Deuteronomy 24-25: If you enter your neighbor’s vineyard, you may eat all the grapes you want, but do not put any in your basket. If you enter your neighbor’s grainfield, you may pick kernels with your hands, but you must not put a sickle to their standing grain.

i am harry posted:

1. You need only to watch church goers drive their cars around the church parking lot to see how little they care for their peers, let alone the scum of the world.

As fun as it is to write off a group of people as evil/coldhearted/whatever, it's both hypocritical and counterproductive. Some people go to church. Some people drive like assholes in parking lots. Some people do both.
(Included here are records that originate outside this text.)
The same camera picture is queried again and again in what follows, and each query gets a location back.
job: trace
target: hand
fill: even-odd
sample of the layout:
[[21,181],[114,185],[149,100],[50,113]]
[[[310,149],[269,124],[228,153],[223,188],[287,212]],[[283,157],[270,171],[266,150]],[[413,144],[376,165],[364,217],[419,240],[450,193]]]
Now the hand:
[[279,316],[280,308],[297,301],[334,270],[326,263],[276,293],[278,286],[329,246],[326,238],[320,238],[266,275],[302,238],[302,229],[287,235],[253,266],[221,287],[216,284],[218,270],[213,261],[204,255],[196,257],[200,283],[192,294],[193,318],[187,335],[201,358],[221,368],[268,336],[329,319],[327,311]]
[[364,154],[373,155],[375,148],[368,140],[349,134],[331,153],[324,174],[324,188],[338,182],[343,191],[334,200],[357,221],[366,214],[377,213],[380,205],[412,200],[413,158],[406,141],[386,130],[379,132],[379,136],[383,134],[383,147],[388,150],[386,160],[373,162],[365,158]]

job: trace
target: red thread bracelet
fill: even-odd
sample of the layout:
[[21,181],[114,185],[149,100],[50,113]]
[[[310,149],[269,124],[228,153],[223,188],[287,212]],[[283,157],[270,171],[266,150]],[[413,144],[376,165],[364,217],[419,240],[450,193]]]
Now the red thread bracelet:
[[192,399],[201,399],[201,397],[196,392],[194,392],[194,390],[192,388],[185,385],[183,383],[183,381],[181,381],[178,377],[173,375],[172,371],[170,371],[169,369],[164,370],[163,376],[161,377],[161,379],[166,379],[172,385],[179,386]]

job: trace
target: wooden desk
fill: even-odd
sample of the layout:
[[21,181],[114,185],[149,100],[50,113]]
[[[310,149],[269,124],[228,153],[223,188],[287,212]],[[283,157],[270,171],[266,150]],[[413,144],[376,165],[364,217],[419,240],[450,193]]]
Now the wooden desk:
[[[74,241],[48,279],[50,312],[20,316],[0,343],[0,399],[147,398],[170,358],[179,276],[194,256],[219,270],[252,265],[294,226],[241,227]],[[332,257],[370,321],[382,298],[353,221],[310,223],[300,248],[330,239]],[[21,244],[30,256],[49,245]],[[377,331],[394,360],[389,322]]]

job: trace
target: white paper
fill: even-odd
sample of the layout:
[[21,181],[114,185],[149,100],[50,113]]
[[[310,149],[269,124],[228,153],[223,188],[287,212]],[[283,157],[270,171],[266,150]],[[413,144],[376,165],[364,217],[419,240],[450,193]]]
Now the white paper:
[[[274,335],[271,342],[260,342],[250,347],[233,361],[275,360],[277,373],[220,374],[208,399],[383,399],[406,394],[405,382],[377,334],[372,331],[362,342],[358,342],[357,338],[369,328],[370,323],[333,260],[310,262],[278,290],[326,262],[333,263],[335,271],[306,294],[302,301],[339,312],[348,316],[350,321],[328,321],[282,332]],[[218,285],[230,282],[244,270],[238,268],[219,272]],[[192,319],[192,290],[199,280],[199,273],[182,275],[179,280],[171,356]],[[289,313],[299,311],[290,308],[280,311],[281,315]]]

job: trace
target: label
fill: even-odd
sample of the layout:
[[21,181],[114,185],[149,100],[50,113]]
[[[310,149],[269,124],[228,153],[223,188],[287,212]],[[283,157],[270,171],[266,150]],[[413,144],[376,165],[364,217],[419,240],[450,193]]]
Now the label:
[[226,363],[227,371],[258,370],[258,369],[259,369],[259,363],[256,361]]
Insinuating anything else is just strengthening the argument that it's acceptable to paint an entire group of people with one brush (which is what, ironically, we are calling people out for).

KillHour fucked around with this message at 15:36 on Dec 17, 2014

KillHour
Oct 28, 2007



Hi.

My Lil Parachute posted:

I would alter the wording to say - "Taking something from someone else, without their approval, is immoral". Additionally things obtained for free are not as valued as things worked for.

Firstly, not all people would agree with this. Read the bible quote I posted if you need proof that ideas like this have been around for a long time. This isn't new, and shouldn't be scary. Either way, individual ideas about morality and value are irrelevant to a discussion about public policy. This is about what is sustainable and necessary, not about what gives people the warm and fuzzies.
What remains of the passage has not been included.